Town Between Two Book Lovers: The Worn Out and the Pristine

There has been a wide discussion among book lovers: do you like your book pristine or worn out?

Perhaps, this is an argument not present in other collectors. Stamps need to be preserved. Action figures are encased in glass to protect them from dust. Priceless cars need specialized exotic car transport to avoid damage on the exterior. With books, they are torn between two kinds of lovers.

Some book lovers want their copies as good as new. No creases on the spine. No folds on the page. No highlights or any other marking on their favorite quotes. After all, if you value something, you should take care of it, right?

Others will disagree with this. A book well enjoyed is a book with several lines on the spine. Its pages are folded and marked with little notes on the margins. The best quotes are to be underlined or highlighted for future references. A book should embody the life that it brings, and that is conveyed on the copy’s imperfections.

Anne Fadiman, in their essay Never Do That To A Book, assigned names to these two kinds of book lovers. The former, with books so pristine, are courtly lovers. The latter, wearing out spines and marking pages, are carnal lovers. According to Fadiman, their difference is that courtly lovers treat the content and the book as one while carnal lovers recognize that the book is but a vessel.

The Courtly Lovers

person reading a bookBooks, especially paperbacks, are fragile.

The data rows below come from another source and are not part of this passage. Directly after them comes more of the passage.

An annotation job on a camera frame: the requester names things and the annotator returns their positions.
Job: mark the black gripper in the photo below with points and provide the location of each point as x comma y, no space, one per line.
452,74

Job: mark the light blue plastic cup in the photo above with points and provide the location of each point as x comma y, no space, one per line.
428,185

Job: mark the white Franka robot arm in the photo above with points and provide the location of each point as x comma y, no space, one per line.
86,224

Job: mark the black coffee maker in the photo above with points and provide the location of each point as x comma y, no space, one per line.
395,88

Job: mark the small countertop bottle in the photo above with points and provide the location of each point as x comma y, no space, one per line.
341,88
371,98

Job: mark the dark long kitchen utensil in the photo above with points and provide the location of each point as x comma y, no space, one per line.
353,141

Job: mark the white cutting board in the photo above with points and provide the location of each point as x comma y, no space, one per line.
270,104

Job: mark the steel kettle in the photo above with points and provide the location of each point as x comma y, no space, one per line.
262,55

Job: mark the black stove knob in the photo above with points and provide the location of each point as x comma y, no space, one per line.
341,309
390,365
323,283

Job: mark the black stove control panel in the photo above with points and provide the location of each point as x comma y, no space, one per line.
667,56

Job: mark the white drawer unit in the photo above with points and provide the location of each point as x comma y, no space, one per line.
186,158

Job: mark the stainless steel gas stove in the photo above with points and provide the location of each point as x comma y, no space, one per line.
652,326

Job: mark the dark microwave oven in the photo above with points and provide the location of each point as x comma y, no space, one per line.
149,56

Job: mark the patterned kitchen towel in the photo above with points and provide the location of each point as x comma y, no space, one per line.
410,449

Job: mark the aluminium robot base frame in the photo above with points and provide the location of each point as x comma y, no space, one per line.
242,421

This is why there are so many articles about keeping the spine intact and how to avoid curved covers. Word Revel offers a step-by-step guide on how to prevent spine cracking, and it involves separating the pages one-by-one.

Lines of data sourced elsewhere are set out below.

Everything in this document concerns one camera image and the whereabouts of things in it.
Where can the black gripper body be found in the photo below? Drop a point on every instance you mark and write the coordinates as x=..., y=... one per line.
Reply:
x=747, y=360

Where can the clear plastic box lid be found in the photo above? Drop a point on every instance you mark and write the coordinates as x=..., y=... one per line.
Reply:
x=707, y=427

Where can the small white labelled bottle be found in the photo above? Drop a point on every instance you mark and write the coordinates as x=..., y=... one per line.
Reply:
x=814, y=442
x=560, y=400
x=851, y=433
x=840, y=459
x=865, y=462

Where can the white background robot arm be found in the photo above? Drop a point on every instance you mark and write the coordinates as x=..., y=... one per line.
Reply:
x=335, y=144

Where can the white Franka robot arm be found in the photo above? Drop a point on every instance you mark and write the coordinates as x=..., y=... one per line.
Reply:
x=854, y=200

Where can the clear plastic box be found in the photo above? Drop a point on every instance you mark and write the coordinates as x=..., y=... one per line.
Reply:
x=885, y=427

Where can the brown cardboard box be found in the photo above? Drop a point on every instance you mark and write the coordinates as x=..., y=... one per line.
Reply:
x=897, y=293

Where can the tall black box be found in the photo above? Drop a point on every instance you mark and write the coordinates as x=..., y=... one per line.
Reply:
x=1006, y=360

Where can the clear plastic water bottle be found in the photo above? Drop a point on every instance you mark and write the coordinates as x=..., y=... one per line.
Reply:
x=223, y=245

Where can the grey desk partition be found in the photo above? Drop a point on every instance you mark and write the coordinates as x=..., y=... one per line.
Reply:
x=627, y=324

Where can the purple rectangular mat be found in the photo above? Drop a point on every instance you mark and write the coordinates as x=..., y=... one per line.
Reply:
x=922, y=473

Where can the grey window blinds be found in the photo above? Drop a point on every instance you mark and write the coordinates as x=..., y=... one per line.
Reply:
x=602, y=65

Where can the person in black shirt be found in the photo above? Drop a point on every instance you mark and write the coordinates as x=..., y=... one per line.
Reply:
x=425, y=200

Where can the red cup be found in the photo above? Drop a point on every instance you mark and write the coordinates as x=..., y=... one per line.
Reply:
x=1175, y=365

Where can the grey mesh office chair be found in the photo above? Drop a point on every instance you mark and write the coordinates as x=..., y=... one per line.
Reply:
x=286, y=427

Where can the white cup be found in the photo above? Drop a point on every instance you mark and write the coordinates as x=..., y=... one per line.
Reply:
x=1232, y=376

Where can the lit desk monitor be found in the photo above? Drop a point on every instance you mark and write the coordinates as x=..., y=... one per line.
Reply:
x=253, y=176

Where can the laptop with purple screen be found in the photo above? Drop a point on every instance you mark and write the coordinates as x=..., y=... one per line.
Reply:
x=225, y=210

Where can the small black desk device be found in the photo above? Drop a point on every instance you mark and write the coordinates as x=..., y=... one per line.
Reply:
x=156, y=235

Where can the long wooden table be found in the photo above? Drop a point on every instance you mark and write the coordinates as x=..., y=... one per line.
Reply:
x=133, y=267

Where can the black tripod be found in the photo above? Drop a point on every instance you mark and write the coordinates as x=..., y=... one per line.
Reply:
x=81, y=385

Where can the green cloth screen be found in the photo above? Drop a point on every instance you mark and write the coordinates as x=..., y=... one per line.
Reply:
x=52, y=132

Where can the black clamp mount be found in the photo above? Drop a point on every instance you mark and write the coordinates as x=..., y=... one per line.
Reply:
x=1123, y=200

Anu Anniah, a courtly book lover, places a bookmark right when they receive a book. Their collection of bookmarks ranges from sandalwood, lace, crochet, etc. All kinds of bookmarks, as the biggest sins of book handling are placing the book face down and dog-ears.

For courtly lovers, taking the care of the book’s form and appearance translates as love. It’s simple psychology that when you give something a good TLC, it means you value it to a great extent.

The Carnal Lovers

Carnal lovers are painted as the villains of the bookworm community, but they are the villains who slowly resonate as the show progresses. Besides, is it right to discredit a person’s love for books just because of creases, markings, and folds? Probably not.

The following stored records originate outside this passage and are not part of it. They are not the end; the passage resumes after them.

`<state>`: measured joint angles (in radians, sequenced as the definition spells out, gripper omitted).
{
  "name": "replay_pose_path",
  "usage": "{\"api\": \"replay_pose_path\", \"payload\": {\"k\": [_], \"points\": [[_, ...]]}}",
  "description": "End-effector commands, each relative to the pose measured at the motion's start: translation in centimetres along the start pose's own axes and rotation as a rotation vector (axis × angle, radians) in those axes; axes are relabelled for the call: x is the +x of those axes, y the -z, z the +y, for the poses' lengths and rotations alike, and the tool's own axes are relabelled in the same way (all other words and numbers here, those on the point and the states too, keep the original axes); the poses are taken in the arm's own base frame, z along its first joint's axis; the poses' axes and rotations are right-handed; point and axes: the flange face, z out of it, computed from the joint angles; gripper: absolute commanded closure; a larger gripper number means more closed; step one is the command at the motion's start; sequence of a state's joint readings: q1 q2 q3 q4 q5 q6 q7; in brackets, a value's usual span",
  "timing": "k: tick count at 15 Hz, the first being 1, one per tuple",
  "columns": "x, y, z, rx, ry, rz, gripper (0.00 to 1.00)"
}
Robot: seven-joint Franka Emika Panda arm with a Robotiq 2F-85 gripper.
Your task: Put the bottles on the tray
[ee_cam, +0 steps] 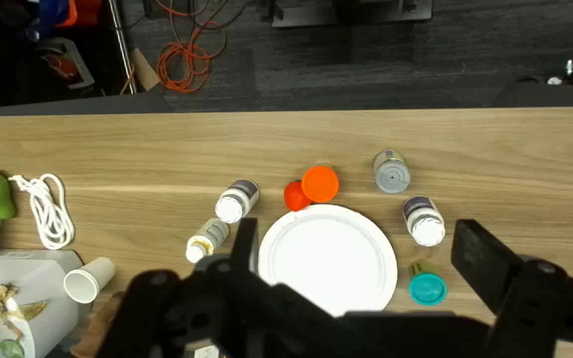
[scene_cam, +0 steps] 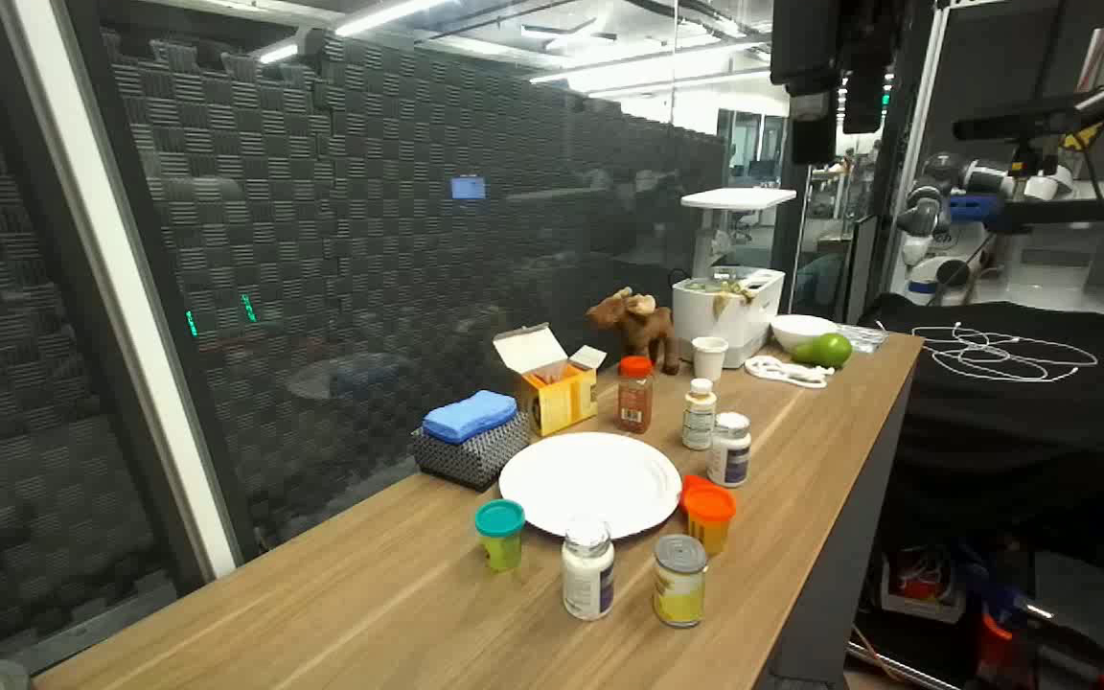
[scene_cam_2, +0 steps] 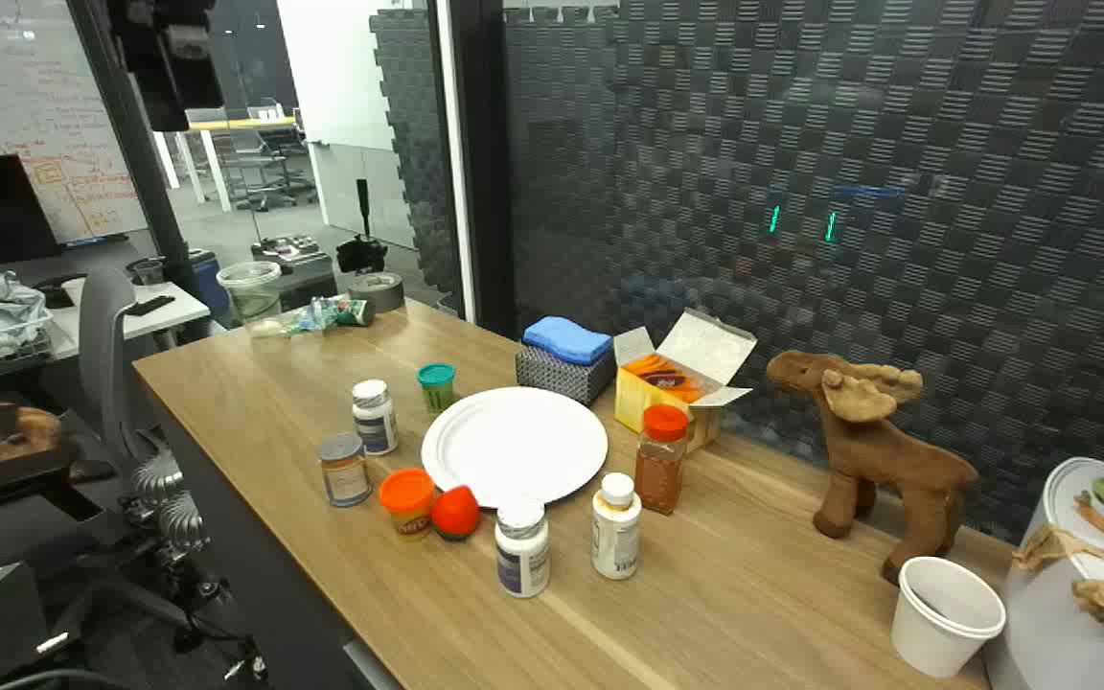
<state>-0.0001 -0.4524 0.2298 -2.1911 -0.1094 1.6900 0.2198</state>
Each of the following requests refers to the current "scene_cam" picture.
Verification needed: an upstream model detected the white blue lab equipment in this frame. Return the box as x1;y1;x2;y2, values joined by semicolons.
890;150;1104;320

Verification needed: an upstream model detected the white paper cup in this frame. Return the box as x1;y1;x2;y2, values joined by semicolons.
690;332;732;385

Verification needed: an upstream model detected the short coiled white cable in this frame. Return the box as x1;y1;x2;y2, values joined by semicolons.
744;354;833;391

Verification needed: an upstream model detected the white bowl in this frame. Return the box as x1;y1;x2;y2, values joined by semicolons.
768;311;854;359

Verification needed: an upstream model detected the white bottle dark label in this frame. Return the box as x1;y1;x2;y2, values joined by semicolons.
706;410;755;492

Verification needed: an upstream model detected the white paper plate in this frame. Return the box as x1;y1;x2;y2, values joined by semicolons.
495;429;686;544

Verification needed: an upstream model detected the small green cap bottle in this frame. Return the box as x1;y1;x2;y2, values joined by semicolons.
559;519;621;624

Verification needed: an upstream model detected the green toy fruit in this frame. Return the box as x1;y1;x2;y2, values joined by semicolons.
790;331;854;377

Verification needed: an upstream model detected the red cap spice bottle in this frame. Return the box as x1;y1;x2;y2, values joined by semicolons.
615;354;658;438

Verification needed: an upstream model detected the open yellow cardboard box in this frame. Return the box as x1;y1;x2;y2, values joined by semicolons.
490;323;608;440

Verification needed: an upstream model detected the long looped white cable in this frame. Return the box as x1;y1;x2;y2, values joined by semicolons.
909;320;1104;391

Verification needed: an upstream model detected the black cloth covered table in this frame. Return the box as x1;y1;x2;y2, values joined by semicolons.
854;291;1104;474

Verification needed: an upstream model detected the brown plush moose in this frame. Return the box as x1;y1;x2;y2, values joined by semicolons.
582;282;684;377

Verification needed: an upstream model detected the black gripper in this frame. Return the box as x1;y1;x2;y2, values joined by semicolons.
768;0;900;167

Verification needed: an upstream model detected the green bottle teal lid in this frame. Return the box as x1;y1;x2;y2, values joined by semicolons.
470;495;528;575

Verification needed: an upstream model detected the grey foam block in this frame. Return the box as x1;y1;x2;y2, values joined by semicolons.
408;415;532;492

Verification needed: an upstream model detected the small white cap bottle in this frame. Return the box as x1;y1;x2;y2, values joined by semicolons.
679;377;722;454

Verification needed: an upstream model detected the white pedestal fixture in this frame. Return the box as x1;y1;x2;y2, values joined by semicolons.
679;184;800;279

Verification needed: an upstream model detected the yellow label jar silver lid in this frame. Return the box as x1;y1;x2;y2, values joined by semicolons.
647;529;712;631

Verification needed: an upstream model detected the blue sponge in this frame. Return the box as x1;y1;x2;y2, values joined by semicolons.
419;387;522;449

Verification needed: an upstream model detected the orange lid container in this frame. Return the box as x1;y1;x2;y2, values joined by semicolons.
679;470;740;560

Anne Fadiman questions this as well, citing their brother who would read under his blanket with a flashlight right after lights out in boarding school. It’s not only Fadiman’s family. Other bibliophiles would read in the bathtub, at the beach, in the middle of hurricane–no matter the environment, they will find a way to read, regardless of how much it compromises the book.

For carnal lovers, a worn-out book is a reflection of the journey brought by its contents. It’s intimacy. As stated in the essay, “There is more than one way to love a person, so is there more than one way to love a book.”